I would HttpUtility.HtmlEncode the string, then convert newline characters to <br/>.
HttpUtility.HtmlEncode(subject).Replace("\r\n", "<br/>").Replace("\r", "<br/>").Replace("\n", "<br/>");
Also you should perform this logic when you are outputting to the user, not when saving in the database. The only validation I do on the database is make sure it's properly escaped (other than normal business rules that is).
EDIT: To fix the actual problem however, you can use Regex to replace multiple newlines with a single newline beforehand.
subject = Regex.Replace(#"(\r\n|\r|\n)+", #"\n", RegexOptions.Singleline);
I'm not sure if you would need RegexOptions.Singleline.
It sounds like you're tempted to try something "clever" with a regex, but IMO the simplest approach is to just loop through the characters of the string copying them to a StringBuilder, filtering as you go.
Any that fail a char.IsWhiteSpace() test are not copied. (If one of these is a newline, then insert a <br/> and don't allow any more <br/>'s to be added until you have hit a non-whitespace character).
edit
If you want to stop the user entering any old crap, give up now. You will never find a way filtering that a user can't find a way around in less than a minute, if they really want to.
You will be much better off putting a limit on the number of newlines, or the total number of characters, in the input.

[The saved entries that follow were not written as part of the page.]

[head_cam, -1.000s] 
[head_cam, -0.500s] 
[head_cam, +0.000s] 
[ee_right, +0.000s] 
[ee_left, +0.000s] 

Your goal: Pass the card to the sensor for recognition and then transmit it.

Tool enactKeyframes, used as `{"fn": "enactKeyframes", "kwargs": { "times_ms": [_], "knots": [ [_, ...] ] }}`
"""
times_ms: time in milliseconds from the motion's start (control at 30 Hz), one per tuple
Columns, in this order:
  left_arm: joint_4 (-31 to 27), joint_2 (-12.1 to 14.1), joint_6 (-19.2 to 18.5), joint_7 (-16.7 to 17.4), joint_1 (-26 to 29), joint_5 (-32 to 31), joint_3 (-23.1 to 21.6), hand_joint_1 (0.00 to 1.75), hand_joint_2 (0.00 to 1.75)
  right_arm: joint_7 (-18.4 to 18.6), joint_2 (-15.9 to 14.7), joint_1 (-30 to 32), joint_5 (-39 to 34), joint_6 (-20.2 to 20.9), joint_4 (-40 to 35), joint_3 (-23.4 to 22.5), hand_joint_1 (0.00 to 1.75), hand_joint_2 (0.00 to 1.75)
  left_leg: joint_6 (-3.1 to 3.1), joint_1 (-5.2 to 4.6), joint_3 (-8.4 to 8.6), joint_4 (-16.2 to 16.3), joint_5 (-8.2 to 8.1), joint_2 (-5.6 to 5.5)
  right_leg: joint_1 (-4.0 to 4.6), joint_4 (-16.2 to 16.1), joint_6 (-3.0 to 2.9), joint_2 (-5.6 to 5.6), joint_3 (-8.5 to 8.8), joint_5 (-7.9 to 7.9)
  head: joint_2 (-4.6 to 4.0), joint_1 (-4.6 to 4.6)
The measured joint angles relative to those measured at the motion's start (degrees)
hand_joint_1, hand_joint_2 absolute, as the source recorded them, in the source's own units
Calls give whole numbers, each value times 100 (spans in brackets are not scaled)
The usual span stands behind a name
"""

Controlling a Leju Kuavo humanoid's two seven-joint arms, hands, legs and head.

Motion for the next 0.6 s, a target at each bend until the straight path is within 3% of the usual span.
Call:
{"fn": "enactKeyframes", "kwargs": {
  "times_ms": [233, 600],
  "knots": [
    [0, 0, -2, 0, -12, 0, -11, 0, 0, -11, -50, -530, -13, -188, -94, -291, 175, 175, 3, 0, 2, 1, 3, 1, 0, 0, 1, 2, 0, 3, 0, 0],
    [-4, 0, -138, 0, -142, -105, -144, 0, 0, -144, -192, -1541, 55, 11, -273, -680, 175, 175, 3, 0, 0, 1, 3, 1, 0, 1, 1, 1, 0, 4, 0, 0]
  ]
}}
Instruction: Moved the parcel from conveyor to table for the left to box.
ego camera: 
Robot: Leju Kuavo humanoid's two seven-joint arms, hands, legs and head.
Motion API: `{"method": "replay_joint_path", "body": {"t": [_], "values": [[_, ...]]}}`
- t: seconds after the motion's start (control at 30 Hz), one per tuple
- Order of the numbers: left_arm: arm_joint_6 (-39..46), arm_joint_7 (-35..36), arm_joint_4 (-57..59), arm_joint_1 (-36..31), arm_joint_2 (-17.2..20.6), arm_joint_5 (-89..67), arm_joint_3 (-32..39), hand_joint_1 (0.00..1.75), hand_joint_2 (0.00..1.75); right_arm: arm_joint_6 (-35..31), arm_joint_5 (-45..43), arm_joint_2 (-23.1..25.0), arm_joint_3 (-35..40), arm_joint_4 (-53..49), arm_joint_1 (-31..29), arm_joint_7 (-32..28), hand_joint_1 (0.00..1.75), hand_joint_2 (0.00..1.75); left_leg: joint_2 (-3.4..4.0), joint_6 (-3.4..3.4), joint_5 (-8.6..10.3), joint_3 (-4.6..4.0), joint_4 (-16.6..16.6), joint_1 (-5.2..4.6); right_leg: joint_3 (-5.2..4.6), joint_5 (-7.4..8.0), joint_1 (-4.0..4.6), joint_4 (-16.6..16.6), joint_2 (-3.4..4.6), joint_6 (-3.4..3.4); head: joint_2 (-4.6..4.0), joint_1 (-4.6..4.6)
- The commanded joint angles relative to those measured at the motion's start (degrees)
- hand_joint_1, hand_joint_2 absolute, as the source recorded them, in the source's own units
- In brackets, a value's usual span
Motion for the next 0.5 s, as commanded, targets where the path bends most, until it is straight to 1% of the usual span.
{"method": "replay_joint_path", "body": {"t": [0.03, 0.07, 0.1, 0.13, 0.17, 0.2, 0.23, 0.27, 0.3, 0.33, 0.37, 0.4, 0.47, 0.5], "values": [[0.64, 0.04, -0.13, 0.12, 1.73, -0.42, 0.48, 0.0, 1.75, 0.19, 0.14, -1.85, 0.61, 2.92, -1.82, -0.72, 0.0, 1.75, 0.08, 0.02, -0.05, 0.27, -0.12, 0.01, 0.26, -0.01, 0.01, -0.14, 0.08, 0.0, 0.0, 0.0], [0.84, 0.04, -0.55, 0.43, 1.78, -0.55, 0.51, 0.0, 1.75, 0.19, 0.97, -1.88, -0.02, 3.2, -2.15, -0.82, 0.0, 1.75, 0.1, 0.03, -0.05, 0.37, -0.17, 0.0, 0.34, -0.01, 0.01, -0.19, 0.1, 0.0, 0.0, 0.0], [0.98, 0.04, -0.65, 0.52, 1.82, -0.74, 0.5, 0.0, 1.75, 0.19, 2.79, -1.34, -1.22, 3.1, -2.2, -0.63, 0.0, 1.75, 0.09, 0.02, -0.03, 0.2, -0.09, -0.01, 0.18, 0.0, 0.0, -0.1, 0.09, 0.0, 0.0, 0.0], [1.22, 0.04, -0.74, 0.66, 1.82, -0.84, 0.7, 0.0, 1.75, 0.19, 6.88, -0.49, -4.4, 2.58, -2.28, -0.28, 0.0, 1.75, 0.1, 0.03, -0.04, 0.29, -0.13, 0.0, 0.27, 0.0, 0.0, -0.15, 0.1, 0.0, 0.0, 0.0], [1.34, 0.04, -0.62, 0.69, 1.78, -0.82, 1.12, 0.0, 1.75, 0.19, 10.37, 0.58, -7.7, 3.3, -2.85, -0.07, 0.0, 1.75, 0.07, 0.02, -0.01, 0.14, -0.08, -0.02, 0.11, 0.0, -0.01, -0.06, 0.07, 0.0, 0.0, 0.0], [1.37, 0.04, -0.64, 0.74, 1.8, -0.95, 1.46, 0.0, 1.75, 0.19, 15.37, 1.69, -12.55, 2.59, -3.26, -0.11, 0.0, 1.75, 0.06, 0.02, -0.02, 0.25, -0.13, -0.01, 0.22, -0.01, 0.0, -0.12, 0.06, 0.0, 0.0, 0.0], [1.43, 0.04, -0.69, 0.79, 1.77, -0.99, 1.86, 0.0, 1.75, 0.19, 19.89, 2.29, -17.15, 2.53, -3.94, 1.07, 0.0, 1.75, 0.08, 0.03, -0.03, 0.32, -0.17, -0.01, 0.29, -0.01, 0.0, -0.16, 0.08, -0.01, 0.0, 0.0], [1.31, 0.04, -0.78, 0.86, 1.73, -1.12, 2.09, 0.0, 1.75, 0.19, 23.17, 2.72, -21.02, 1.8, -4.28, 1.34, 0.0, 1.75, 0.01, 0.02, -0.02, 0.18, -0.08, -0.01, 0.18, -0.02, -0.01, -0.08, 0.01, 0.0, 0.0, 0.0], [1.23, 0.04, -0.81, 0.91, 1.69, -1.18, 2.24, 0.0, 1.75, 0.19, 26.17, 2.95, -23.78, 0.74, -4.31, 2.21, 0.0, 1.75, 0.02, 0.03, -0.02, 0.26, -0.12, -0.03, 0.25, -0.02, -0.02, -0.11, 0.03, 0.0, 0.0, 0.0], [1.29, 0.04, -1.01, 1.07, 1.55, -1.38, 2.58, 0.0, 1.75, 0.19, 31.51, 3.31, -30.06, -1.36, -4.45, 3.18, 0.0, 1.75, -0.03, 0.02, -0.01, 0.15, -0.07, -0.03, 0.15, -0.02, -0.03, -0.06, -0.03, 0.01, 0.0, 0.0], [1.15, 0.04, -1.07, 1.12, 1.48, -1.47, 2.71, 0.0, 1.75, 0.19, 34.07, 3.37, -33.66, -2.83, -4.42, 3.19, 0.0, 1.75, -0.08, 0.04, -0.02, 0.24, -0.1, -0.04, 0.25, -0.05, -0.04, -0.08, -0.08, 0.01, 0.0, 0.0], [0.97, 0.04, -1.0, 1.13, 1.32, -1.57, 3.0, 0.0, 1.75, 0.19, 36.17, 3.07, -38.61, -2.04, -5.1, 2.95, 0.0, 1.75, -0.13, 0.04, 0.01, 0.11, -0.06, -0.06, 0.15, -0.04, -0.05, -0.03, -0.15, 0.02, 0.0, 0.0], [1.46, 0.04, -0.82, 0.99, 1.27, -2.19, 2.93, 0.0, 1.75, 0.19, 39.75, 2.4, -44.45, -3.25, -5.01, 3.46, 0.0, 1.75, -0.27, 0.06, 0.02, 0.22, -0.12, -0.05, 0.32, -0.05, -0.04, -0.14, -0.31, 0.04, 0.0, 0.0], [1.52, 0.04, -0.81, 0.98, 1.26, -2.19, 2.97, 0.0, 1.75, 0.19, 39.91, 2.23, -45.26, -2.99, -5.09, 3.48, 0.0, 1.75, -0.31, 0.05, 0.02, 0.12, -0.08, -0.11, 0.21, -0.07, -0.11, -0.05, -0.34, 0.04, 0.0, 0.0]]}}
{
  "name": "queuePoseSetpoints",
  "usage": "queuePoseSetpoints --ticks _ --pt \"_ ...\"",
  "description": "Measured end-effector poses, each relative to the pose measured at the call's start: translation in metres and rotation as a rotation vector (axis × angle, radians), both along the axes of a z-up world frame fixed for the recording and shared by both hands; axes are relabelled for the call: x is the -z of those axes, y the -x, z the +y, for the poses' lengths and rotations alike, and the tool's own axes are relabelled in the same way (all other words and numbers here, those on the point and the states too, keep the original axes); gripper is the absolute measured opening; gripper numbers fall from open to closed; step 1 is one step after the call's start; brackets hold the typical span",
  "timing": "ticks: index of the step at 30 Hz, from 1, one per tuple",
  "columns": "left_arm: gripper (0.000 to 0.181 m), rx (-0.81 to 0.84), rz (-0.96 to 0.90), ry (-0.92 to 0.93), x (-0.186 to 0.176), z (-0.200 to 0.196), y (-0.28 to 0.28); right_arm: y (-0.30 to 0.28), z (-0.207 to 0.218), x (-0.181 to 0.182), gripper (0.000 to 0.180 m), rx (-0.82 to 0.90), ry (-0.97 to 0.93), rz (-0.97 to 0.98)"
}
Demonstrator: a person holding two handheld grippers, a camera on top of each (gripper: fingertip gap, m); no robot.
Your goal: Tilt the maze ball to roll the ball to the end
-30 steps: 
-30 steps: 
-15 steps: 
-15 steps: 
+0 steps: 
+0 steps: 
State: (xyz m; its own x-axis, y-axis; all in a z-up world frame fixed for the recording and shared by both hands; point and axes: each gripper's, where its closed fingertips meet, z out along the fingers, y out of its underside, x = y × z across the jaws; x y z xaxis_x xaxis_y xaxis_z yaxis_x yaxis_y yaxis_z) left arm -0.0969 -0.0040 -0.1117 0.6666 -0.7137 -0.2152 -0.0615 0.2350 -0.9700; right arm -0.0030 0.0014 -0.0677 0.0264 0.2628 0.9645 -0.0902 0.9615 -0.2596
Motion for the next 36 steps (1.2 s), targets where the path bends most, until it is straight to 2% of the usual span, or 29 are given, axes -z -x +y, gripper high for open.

Think of how much effort it will take to do something clever to sanitise "bad input", and then consider how likely it is that this will happen. Probbaly there is no point. Probably all the sanitisation you really need is to ensure the data is legal (not too large for your system to handle, all dangerous characters stripped or escaped, etc). (This is exactly why forums have human moderators who can filter the posts based on whatever criteria are approriate).
This is not the most efficient way of handling this, nor the smartest (disclaimer),
but if your text is not too big it doesn't matter much and short of any smarter algorithms (note: it's hard to detect something like char\nchar\nchar\n... though you could set a limit on the line len)
You could just Split on white characters (add any you can think of, short of \n) - then Join with just one space and then split on \n (to get lines) - join with <br />. While joining the lines you can test for line.Length > 2 e.g. or something.
To make this faster you can iterate with a more efficient algorithm, char by char, using IndexOf etc..
Again not the most efficient or perfect way of handling this but would give you something fast.
EDIT: to filter 'same lines' - you could use e.g. DistinctUntilChanged - that's from the Ix - Interactive extensions (see NuGet Ix-experimental I think) which should filter 'same lines' consecutive + you could add line test for those.
Rather than attempting to replace the newlines with filtered text and then attempting to use regular expressions on that, why not sanitize your data before inserting the <br /> tags? Don't forget to sanitize the input with HttpUtility.HtmlEncode first.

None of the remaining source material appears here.